Items listed in a dataset:
BEGIN
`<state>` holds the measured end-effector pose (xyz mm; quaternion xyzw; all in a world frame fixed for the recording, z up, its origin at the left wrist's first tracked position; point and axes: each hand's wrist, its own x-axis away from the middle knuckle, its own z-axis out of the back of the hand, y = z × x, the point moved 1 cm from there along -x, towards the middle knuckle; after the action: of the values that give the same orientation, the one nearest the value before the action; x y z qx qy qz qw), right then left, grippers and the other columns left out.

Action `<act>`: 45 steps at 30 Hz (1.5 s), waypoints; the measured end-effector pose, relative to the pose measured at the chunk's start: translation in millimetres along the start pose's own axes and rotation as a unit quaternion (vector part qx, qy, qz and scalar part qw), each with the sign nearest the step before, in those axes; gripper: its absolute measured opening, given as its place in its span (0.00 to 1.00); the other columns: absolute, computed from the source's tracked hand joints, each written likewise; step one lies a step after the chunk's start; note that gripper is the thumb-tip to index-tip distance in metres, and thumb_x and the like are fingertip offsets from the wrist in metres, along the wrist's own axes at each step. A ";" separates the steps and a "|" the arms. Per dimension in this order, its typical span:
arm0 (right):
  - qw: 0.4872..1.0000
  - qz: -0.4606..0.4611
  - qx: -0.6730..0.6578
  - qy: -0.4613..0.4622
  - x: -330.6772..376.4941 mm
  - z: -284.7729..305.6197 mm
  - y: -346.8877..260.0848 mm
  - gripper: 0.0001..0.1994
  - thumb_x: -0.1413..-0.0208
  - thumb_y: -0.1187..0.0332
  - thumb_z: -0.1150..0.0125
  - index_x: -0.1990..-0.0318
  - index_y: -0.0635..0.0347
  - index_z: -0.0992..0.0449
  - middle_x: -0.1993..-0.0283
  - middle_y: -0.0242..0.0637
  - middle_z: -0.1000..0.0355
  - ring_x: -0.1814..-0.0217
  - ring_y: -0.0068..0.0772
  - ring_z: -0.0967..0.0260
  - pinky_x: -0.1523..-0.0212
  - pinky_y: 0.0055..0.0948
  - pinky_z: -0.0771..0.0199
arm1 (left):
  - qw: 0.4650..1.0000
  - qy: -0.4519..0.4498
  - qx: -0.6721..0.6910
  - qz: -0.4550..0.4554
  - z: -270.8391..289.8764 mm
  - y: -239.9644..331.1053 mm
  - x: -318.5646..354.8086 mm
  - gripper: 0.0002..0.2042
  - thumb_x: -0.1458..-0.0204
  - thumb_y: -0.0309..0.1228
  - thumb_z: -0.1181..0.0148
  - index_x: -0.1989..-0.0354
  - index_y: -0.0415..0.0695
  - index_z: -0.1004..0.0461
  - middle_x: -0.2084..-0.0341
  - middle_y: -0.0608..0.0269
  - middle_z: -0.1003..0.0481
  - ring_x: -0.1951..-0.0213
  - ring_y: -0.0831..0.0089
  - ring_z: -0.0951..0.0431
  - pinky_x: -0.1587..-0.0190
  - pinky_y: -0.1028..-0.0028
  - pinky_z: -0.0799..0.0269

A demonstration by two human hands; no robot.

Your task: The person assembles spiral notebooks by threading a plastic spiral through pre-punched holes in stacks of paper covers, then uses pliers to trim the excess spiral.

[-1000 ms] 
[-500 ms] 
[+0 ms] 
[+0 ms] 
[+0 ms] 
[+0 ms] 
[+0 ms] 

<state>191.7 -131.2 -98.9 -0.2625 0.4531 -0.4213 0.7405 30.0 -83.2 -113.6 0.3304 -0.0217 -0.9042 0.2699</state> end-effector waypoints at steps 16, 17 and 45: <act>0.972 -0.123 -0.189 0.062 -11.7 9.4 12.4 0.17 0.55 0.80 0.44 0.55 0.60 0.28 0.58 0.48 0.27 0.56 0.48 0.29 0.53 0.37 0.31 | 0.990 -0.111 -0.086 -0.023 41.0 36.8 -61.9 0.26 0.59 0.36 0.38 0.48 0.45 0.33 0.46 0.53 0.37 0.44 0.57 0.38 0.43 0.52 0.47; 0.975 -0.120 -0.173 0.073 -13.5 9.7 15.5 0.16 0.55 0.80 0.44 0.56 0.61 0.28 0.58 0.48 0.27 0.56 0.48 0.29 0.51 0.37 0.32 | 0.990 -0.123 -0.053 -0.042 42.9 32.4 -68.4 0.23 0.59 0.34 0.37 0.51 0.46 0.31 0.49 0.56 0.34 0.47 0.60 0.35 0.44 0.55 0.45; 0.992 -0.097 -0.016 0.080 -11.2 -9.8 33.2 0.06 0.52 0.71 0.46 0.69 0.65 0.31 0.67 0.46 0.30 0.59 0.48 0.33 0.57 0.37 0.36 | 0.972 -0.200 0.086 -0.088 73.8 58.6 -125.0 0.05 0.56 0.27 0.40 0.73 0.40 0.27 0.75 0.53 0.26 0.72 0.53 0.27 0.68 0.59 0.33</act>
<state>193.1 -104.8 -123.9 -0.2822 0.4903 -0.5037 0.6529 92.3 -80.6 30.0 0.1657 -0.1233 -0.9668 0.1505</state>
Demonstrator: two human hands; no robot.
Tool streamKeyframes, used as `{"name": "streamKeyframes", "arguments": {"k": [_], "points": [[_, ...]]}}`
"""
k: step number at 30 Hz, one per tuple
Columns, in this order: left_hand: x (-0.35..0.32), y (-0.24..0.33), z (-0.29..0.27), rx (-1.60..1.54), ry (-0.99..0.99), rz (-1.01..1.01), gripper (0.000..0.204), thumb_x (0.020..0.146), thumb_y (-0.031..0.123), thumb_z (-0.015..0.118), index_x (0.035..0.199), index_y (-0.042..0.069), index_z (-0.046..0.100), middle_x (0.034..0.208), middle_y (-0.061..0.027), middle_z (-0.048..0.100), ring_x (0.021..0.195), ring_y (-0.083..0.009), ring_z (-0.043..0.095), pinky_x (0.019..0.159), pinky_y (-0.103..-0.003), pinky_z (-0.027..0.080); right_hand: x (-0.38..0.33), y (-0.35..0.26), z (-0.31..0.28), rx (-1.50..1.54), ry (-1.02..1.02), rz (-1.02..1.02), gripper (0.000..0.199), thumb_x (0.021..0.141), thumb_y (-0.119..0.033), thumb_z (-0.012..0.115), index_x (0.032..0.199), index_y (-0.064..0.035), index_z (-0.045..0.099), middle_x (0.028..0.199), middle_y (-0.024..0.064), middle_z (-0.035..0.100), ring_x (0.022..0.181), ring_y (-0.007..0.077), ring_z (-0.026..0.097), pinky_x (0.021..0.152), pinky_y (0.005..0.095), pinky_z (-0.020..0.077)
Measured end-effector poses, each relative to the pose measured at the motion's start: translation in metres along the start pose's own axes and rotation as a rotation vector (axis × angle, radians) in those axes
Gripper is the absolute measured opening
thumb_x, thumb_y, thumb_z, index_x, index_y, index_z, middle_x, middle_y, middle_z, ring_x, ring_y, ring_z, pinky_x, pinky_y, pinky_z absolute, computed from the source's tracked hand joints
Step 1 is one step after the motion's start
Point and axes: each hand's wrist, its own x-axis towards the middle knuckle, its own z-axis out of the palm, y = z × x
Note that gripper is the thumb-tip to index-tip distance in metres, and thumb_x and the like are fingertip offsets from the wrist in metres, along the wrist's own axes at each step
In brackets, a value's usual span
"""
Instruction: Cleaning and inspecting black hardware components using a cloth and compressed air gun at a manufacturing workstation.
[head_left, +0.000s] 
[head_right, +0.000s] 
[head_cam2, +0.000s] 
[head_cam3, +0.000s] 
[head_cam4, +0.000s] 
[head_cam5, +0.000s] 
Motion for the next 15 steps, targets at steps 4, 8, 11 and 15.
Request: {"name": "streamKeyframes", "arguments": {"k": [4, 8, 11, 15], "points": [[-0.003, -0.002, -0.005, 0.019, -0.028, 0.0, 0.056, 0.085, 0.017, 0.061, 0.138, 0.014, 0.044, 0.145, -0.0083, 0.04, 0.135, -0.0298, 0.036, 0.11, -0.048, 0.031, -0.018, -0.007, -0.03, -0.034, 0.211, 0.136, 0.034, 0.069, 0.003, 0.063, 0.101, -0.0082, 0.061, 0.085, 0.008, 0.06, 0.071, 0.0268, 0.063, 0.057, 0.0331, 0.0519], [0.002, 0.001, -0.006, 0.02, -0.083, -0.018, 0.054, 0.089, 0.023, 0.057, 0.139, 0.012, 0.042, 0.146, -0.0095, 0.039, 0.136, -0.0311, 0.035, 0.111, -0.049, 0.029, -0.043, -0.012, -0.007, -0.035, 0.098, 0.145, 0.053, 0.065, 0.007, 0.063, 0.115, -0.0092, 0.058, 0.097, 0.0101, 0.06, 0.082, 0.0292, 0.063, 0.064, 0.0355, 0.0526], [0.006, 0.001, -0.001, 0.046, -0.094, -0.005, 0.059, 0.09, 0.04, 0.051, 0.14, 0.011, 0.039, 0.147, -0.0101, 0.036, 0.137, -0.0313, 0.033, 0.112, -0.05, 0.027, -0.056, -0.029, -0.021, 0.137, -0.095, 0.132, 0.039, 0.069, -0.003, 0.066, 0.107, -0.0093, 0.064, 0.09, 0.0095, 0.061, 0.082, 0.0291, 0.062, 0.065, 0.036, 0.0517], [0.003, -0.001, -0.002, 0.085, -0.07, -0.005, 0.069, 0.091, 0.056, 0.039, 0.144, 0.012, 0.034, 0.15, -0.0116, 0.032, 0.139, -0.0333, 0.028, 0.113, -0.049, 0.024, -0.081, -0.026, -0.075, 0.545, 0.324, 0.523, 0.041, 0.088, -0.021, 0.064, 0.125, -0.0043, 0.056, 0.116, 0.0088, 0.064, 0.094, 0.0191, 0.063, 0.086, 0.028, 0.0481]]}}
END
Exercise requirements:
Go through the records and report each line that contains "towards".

Written response:
`<state>` holds the measured end-effector pose (xyz mm; quaternion xyzw; all in a world frame fixed for the recording, z up, its origin at the left wrist's first tracked position; point and axes: each hand's wrist, its own x-axis away from the middle knuckle, its own z-axis out of the back of the hand, y = z × x, the point moved 1 cm from there along -x, towards the middle knuckle; after the action: of the values that give the same orientation, the one nearest the value before the action; x y z qx qy qz qw), right then left, grippers and the other columns left out.
Point and axes: each hand's wrist, its own x-axis towards the middle knuckle, its own z-axis out of the palm, y = z × x

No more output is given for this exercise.